When picking schools to apply to, think about what motivates your child – and remember that for most people, the school picks your child not the other way round.
Choosing a school: where to start
Make an honest list of everything you want for your child, however frivolous or peripheral it may seem. But be realistic about your little cherub. A not-very-academic child will be much happier in the top half of a non-selective school than bumping along at the bottom of a league table topper. And a not-very-sporty child could hate a school where the only high-fives you get in the playground are if you’ve won the school another shining sporting trophy.
Here are some ideas:
- narrowly academic or relaxed and creative
- social status
- very local, very convenient
- before and after school care
- a traditional approach or a relaxed outlook
- beauty of architecture
- state of the art facilities
- a stepping stone to a top-notch senior school or university
- curriculum flexibility at GCSE
- sport for all or top class coaching for high fliers
- an excellent reputation for dealing with learning difficulties or for the gifted, talented and able
- awards and scholarships/bursaries (for independent schools)
- religious ethos
- parental involvement
And for boarding:
- full or flexi-boarding
- exeats/holidays that fit in with your family life
- is within your budget
- all in fees or flexible extras
- environment - bustling town or away from it all country setting
- contact - how much, how often and how?
- Saturday school
Be prepared to revisit, refine and re-prioritise your wish list. But it will help you initially with your long-list, and later your short-list, of potential schools.

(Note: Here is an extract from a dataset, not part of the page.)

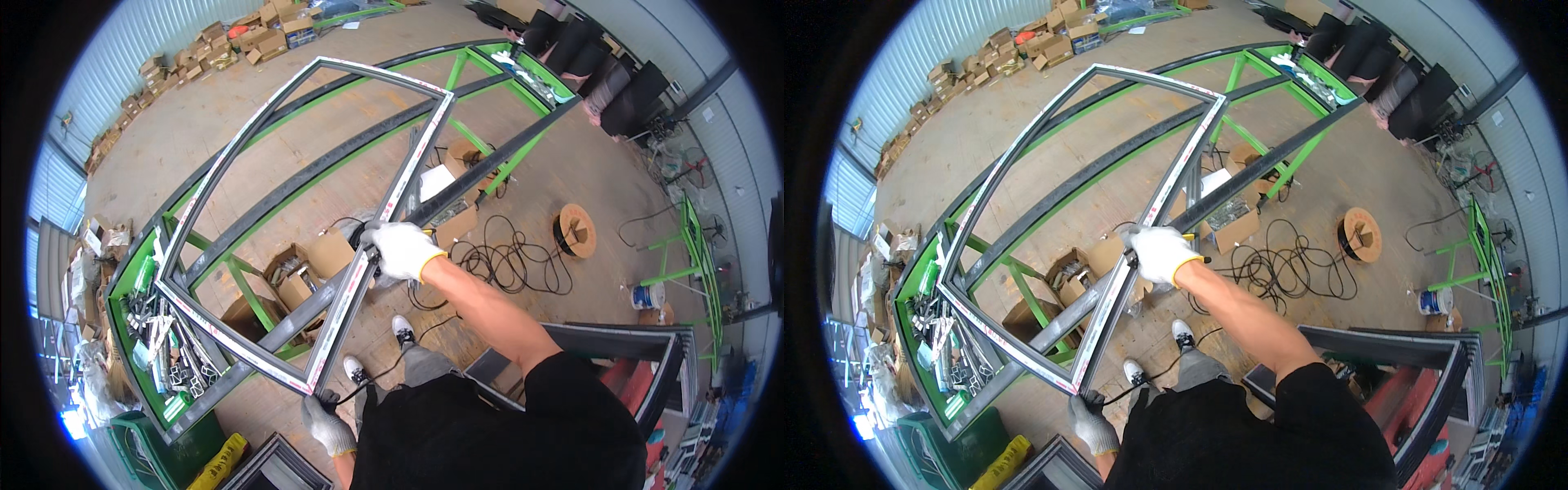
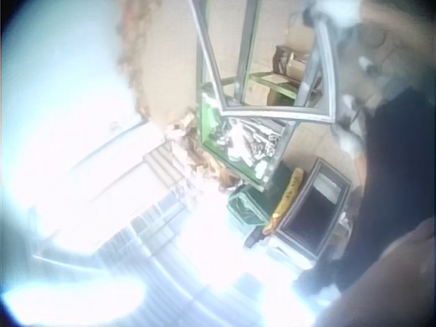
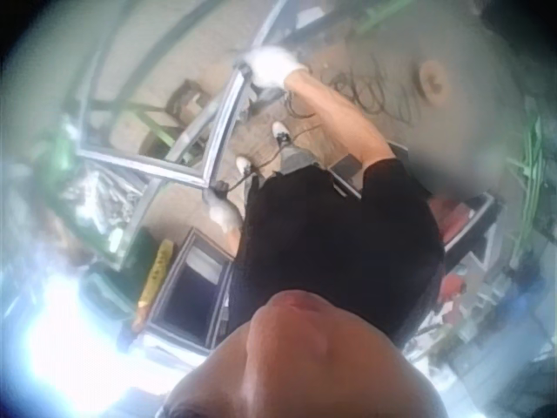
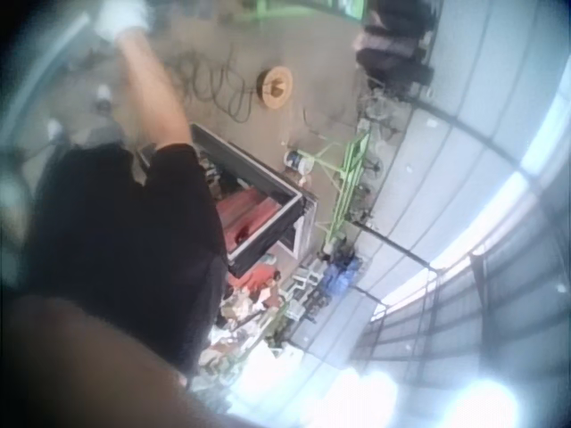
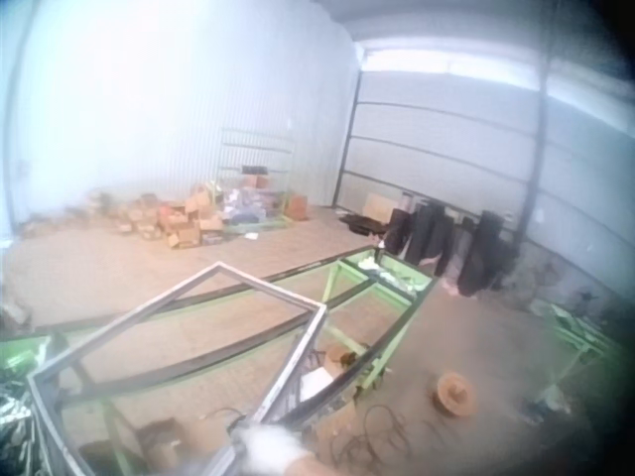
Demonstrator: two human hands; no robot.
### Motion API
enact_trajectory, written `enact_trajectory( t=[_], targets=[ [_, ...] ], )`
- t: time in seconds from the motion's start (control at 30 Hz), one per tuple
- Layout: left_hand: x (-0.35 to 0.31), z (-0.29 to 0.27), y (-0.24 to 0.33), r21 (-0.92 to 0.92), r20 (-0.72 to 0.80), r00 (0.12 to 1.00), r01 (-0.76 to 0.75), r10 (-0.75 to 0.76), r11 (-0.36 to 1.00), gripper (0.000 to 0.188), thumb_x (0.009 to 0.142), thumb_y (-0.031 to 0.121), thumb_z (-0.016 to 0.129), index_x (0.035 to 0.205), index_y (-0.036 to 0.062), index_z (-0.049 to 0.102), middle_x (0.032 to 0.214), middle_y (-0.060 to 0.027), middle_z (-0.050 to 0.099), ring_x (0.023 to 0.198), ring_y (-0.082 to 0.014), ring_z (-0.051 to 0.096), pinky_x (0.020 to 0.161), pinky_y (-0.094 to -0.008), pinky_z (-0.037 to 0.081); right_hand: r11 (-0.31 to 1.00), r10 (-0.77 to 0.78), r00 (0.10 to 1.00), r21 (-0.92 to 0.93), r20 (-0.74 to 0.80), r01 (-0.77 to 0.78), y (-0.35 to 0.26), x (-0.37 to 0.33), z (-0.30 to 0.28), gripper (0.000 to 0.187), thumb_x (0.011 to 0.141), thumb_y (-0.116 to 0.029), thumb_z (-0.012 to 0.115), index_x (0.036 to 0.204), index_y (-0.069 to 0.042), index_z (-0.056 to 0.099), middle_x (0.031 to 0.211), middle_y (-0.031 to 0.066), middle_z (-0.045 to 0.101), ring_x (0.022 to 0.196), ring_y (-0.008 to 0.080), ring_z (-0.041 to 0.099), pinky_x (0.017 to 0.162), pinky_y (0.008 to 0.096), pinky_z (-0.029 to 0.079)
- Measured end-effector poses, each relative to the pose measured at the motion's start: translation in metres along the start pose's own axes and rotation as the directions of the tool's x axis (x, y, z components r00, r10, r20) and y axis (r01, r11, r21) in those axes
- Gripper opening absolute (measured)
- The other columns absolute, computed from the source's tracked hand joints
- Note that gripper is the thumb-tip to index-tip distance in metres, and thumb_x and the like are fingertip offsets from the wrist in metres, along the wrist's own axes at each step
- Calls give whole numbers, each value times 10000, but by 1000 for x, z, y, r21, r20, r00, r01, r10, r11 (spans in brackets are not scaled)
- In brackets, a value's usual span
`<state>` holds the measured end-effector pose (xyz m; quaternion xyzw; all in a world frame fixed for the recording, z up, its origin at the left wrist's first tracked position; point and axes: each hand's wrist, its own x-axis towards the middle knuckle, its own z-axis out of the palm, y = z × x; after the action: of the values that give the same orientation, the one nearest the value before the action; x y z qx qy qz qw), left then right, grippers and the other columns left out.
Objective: The person uses a pneumatic rivet gun to fasten metal window frame corners on a green jig, then stacks completed frames on a red workbench. The person repeats this process for multiple frames, handling each frame individually and securing each corner before moving to the next.
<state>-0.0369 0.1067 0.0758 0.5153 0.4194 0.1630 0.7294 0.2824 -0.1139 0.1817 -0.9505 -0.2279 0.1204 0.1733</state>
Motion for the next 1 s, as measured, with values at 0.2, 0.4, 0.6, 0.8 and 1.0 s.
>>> enact_trajectory(
  t=[0.2,0.4,0.6,0.8,1.0],
  targets=[
    [3,8,-4,51,-142,983,-110,116,993,300,1119,258,542,1011,1,655,756,-46,634,644,-143,581,615,-301,476,996,-86,995,-28,53,87,21,4,6,437,794,-112,758,1231,-87,742,1234,119,711,1054,360,751,938,468,599],
    [0,-3,10,148,-187,974,-97,125,984,287,1110,234,532,1043,-5,673,759,-46,637,654,-133,599,640,-303,497,995,-89,980,52,177,81,39,-42,-5,519,783,-89,752,1299,-96,698,1379,155,677,1148,398,722,1012,496,580],
    [15,18,13,191,-31,998,-53,60,980,311,1101,241,547,1002,-15,694,760,-67,666,660,-152,611,651,-324,500,931,-210,971,325,111,164,58,-81,-38,585,769,49,689,1339,-79,686,1357,201,694,1241,422,675,1070,487,556],
    [30,89,15,229,54,998,-43,32,972,349,1081,243,576,1129,-67,728,897,-88,730,776,-152,643,732,-330,521,692,-345,915,716,210,97,24,-92,-26,419,871,-36,746,1287,-48,699,1041,131,745,781,206,693,763,346,585],
    [20,110,16,87,98,994,37,-45,996,369,1078,242,633,1294,-54,676,1042,-118,753,906,-168,697,841,-312,561,618,-434,850,785,297,42,11,-101,-12,445,918,3,778,1354,-21,694,1144,55,765,835,47,630,796,245,563]
  ],
)
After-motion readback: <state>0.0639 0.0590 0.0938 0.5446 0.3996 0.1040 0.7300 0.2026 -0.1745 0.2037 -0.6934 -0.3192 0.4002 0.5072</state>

There are, of course, practical considerations to throw in the mix too. You may have to rule out fee-paying schools because you can’t afford the fees; you may need a boarding school because you travel a lot; or perhaps you only have co-ed schools in your vicinity, which rules out single-sex.
How important is it to visit schools?
Choosing a school is a process of elimination. And it is vital you see several schools so that you have a point of comparison and can confirm or counter instincts you have about each one. Things to consider:
- How, and where, you want your child to end up.
- Your gut reaction - the atmosphere should be tangible and excite you. If the school doesn’t feel right, it isn’t right.
- The head - is he/she impressive? You don’t have to like him/her, but it helps; the head really does make or break a school.
- Staff - is there a member of staff at the school who is on the same wavelength as you? If your child is boarding, there must be someone you can turn to and feel in tune with.
- The pupils - do you see your child sitting amongst them?
- The bigger picture – it’s easy to judge a school exclusively by the bottom end because your child is young, but look at the end product too.